◆ WHAT THE TASK ASKS ◆
Transcribe the lines below exactly. No image belongs in the transcription.

※

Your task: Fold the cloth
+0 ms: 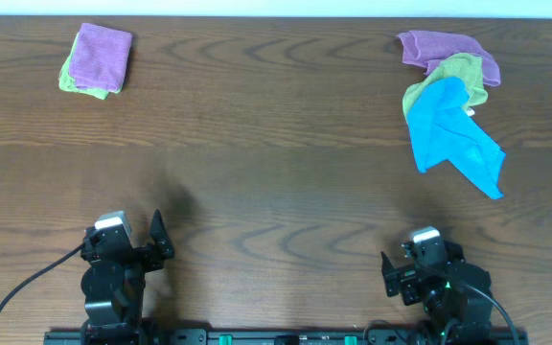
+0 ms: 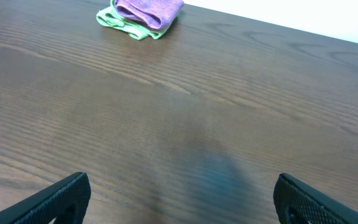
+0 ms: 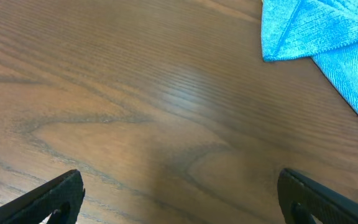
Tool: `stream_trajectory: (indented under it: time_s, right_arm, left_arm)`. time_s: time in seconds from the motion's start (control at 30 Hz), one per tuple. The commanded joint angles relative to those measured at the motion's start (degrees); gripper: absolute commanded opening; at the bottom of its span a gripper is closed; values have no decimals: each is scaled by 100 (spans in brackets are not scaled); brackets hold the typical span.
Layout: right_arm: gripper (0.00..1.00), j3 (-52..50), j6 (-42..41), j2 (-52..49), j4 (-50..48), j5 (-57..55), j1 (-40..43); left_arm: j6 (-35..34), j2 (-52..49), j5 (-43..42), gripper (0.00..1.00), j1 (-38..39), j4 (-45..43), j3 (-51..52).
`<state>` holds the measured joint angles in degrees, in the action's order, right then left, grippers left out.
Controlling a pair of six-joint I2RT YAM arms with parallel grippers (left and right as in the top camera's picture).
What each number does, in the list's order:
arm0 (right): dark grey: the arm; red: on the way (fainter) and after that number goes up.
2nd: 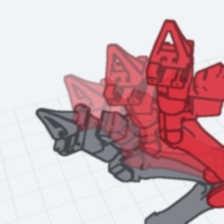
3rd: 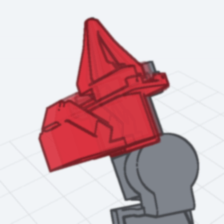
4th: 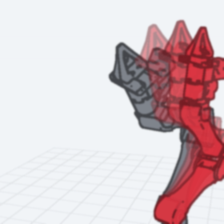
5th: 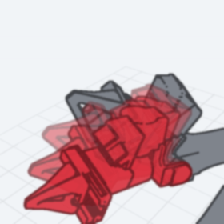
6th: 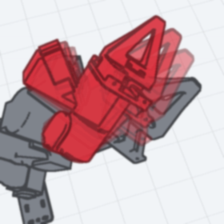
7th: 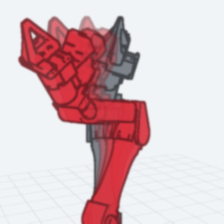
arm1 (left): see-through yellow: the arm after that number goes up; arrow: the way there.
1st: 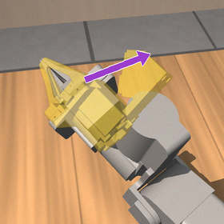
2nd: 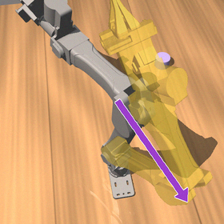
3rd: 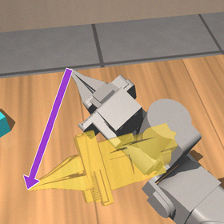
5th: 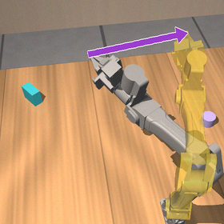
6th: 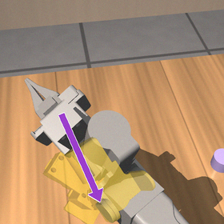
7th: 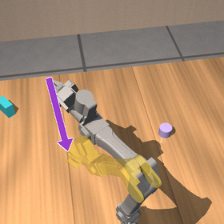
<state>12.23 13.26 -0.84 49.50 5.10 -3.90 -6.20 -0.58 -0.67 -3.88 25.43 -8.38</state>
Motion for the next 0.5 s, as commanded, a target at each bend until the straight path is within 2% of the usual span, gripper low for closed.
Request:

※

◆ EXPECTED ANSWER ◆
Your task: Fold the cloth
+0 ms: 
+0 ms: 
+0 ms: 
Tool: `stream_trajectory: (indented under it: time_s, right_arm, left_arm)`. time_s: time in seconds from the motion's start (control at 30 Hz), one per tuple. The commanded joint angles relative to those measured at the motion's start (degrees); gripper: absolute commanded opening; at the bottom of its span a gripper is closed; values have no decimals: each is scaled by 100 (spans in brackets are not scaled); brackets hold the typical span.
Layout: right_arm: gripper (0.00..1.00), j3 (-52..50), j6 (-42..41), j2 (-52..49), j4 (-50..48), j5 (-57..55), j1 (-40..43); left_arm: j6 (-35..34), j2 (-52..49), j5 (-43..42), gripper (0.00..1.00), j1 (-38..39), j4 (-45..43), j3 (-51..52).
`<state>` holds the measured joint angles in degrees, in the action's order, right then left, grippers left out.
Controlling a pair of six-joint I2RT YAM arms with parallel grippers (left and right as in the top camera's picture).
What each number does, in the list's order:
arm0 (right): dark grey: the arm; red: on the way (fainter) and after that number goes up.
2nd: 
3rd: 
4th: 
5th: 
6th: 
7th: 
arm1 (left): see-through yellow: the arm after that number goes up; arrow: the way there.
1st: 
2nd: 
3rd: 
5th: 
6th: 
7th: 
<state>12.23 13.26 -0.84 49.50 5.10 -3.90 -6.20 -0.58 -0.67 -3.88 25.43 -8.38</state>
Motion for the next 0.5 s, as commanded, a target at each bend until the straight path is within 2% of the usual span, gripper low for closed.
Request:

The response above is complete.